Proof") turning in yet another supremely fine turn as ex-wife Noreen, Michael Caine (2005's "
Bewitched") as solid as he's been in years as father Robert, and Nicholas Hoult (2002's "
About a Boy") and Gemmenne de la Pena (2000's "Erin Brockovich") standout unaffected young thespians as children Michael and Shelly.
With palpably chilly and sumptuous cinematography by Phedon Papamichael (2004's "
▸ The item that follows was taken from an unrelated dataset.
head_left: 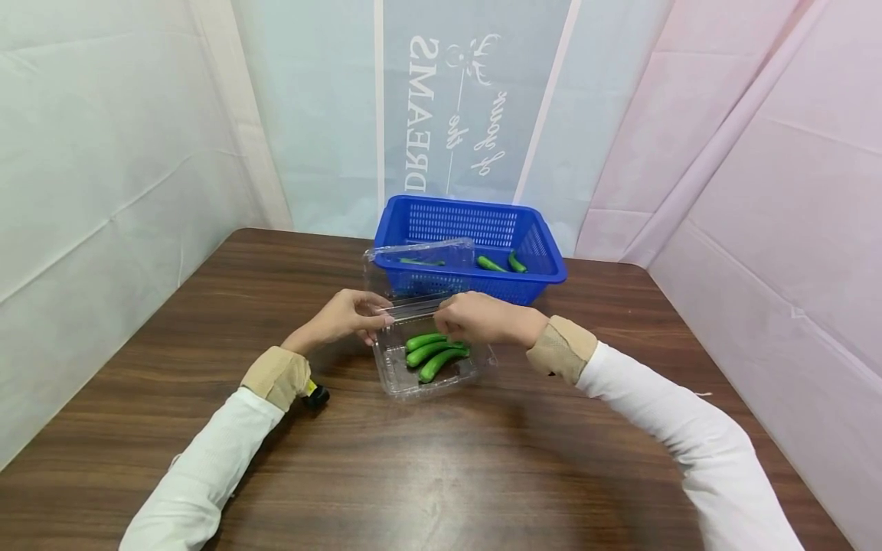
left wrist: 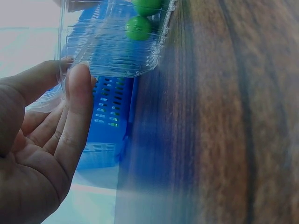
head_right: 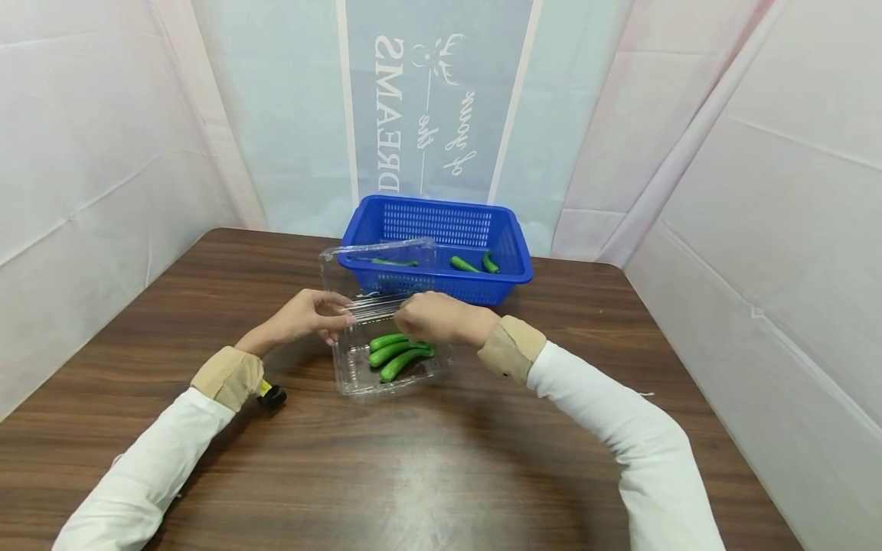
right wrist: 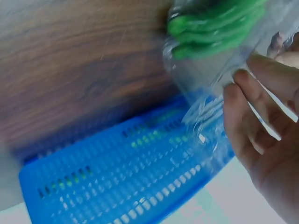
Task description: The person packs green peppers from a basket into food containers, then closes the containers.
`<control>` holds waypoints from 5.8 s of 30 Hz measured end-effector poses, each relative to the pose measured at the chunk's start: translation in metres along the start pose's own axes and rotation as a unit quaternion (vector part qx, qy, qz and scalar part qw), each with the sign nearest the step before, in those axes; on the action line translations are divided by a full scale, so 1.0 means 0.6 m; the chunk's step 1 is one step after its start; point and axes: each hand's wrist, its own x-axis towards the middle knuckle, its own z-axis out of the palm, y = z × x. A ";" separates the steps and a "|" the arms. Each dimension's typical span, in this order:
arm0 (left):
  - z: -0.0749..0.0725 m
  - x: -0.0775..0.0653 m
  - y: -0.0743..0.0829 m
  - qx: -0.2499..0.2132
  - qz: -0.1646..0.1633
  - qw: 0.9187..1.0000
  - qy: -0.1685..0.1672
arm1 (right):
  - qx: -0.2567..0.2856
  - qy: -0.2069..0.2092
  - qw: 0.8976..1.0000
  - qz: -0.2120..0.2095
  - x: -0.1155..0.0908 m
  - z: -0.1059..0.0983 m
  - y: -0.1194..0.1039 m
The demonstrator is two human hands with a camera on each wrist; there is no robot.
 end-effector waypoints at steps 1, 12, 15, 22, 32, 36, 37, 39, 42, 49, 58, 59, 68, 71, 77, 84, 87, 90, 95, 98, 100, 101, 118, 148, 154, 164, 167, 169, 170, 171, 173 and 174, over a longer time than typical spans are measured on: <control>0.000 0.000 0.000 0.000 0.001 1.000 0.000 | -0.006 0.011 1.000 0.004 -0.003 -0.003 0.003; -0.004 -0.004 0.001 -0.006 -0.008 1.000 -0.009 | -0.030 0.076 0.995 0.064 -0.024 -0.026 0.040; -0.004 -0.011 0.015 -0.011 -0.008 1.000 -0.018 | -0.042 0.091 0.992 0.070 -0.026 -0.032 0.050; 0.000 -0.023 0.038 -0.004 -0.006 1.000 -0.019 | -0.077 0.106 0.985 0.110 -0.035 -0.043 0.080; 0.003 -0.021 0.039 0.001 -0.004 1.000 -0.019 | -0.068 0.111 0.975 0.181 -0.049 -0.052 0.123; 0.005 -0.021 0.041 0.003 -0.001 1.000 -0.017 | -0.064 0.125 0.972 0.190 -0.045 -0.054 0.138; 0.004 -0.021 0.041 0.002 0.000 1.000 -0.018 | -0.062 0.128 0.971 0.191 -0.043 -0.053 0.141; 0.004 -0.020 0.041 0.000 0.000 1.000 -0.020 | -0.057 0.134 0.970 0.195 -0.040 -0.051 0.148; 0.003 -0.016 0.035 -0.005 0.002 1.000 -0.026 | -0.049 0.138 0.968 0.202 -0.033 -0.048 0.161; -0.001 -0.001 0.000 0.000 0.004 1.000 -0.013 | 0.009 0.127 0.969 0.212 0.002 -0.049 0.190; -0.004 -0.002 -0.002 0.002 0.005 1.000 -0.009 | 0.158 0.037 0.956 0.243 0.051 -0.050 0.207; -0.004 -0.003 0.001 0.000 0.005 1.000 -0.013 | 0.172 0.027 0.953 0.248 0.055 -0.051 0.206; -0.004 -0.017 0.040 -0.001 -0.006 1.000 -0.017 | 0.203 -0.050 0.950 0.233 0.079 -0.057 0.197; -0.005 -0.013 0.033 -0.002 -0.004 1.000 -0.019 | 0.214 -0.060 0.951 0.216 0.085 -0.056 0.196; -0.009 0.002 -0.001 -0.001 0.002 1.000 -0.016 | 0.239 -0.064 0.949 0.193 0.091 -0.055 0.191; -0.008 0.005 -0.010 0.005 0.003 1.000 -0.007 | 0.257 -0.081 0.939 0.211 0.089 -0.053 0.188; -0.008 0.005 -0.010 0.004 0.004 1.000 -0.005 | 0.260 -0.085 0.935 0.225 0.089 -0.051 0.187; -0.008 0.005 -0.010 0.000 0.007 1.000 -0.004 | 0.259 -0.093 0.929 0.248 0.090 -0.049 0.188; -0.008 0.004 -0.009 -0.002 0.010 1.000 -0.006 | 0.276 -0.111 0.912 0.283 0.090 -0.045 0.190; -0.008 0.001 -0.003 -0.003 0.008 1.000 -0.011 | 0.283 -0.115 0.907 0.291 0.091 -0.045 0.191; -0.008 -0.004 0.008 -0.006 0.007 1.000 -0.015 | 0.288 -0.118 0.902 0.299 0.091 -0.044 0.192; -0.008 -0.006 0.014 -0.008 0.005 1.000 -0.018 | 0.292 -0.119 0.899 0.304 0.091 -0.044 0.193; -0.011 0.006 -0.009 0.002 0.004 1.000 -0.011 | 0.359 -0.102 0.887 0.272 0.078 -0.043 0.200; -0.012 0.008 -0.010 0.018 0.013 1.000 -0.007 | 0.299 -0.057 0.922 0.241 0.067 -0.056 0.199; -0.011 0.007 -0.012 0.022 0.005 1.000 -0.003 | 0.344 -0.002 0.902 0.261 0.036 -0.067 0.206; -0.011 -0.008 0.024 0.020 0.002 1.000 -0.024 | 0.368 0.044 0.889 0.268 -0.020 -0.089 0.213; -0.010 -0.007 0.022 0.022 0.001 0.999 -0.026 | 0.360 0.044 0.894 0.263 -0.032 -0.092 0.210; -0.011 -0.001 0.010 0.020 0.001 1.000 -0.023 | 0.356 0.044 0.897 0.259 -0.039 -0.095 0.205; -0.011 0.001 0.004 0.018 0.003 1.000 -0.021 | 0.355 0.043 0.898 0.257 -0.042 -0.095 0.204; -0.010 0.004 -0.001 0.018 0.004 1.000 -0.019 | 0.356 0.045 0.897 0.257 -0.044 -0.096 0.201; -0.010 0.004 -0.005 0.020 0.008 1.000 -0.015 | 0.364 0.052 0.894 0.254 -0.048 -0.093 0.197; -0.010 0.004 -0.005 0.020 0.008 1.000 -0.012 | 0.367 0.057 0.893 0.253 -0.050 -0.092 0.195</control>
Sideways") of a snow-drenched Chicago that matches the oftentimes bleak mood of David, "The Weather Man" superbly mixes darkness with effortless comedy without ever becoming overly depressing or silly. Only in the subplot involving Michael and would-be molester Don does the picture stumble; when forced to face the subject matter head-on, it recoils and wimps out, making this whole section an ill fit with the rest of the themes and stories. Otherwise, "The Weather Man" is in ideal hands with director Gore Verbinski, who juggles varying tones and many different relationship threads with intelligence and sympathetic insight. This may not be a textbook example of mainstream entertainment, but it's all the better for it, avoiding possible pre-packaged, watered-down temptations for a humanistic tale altogether truer and more perceptive than the majority of studio offerings. In a fall season of bigger, more easily describable commercial films, "The Weather Man" is deserving of attention and praise.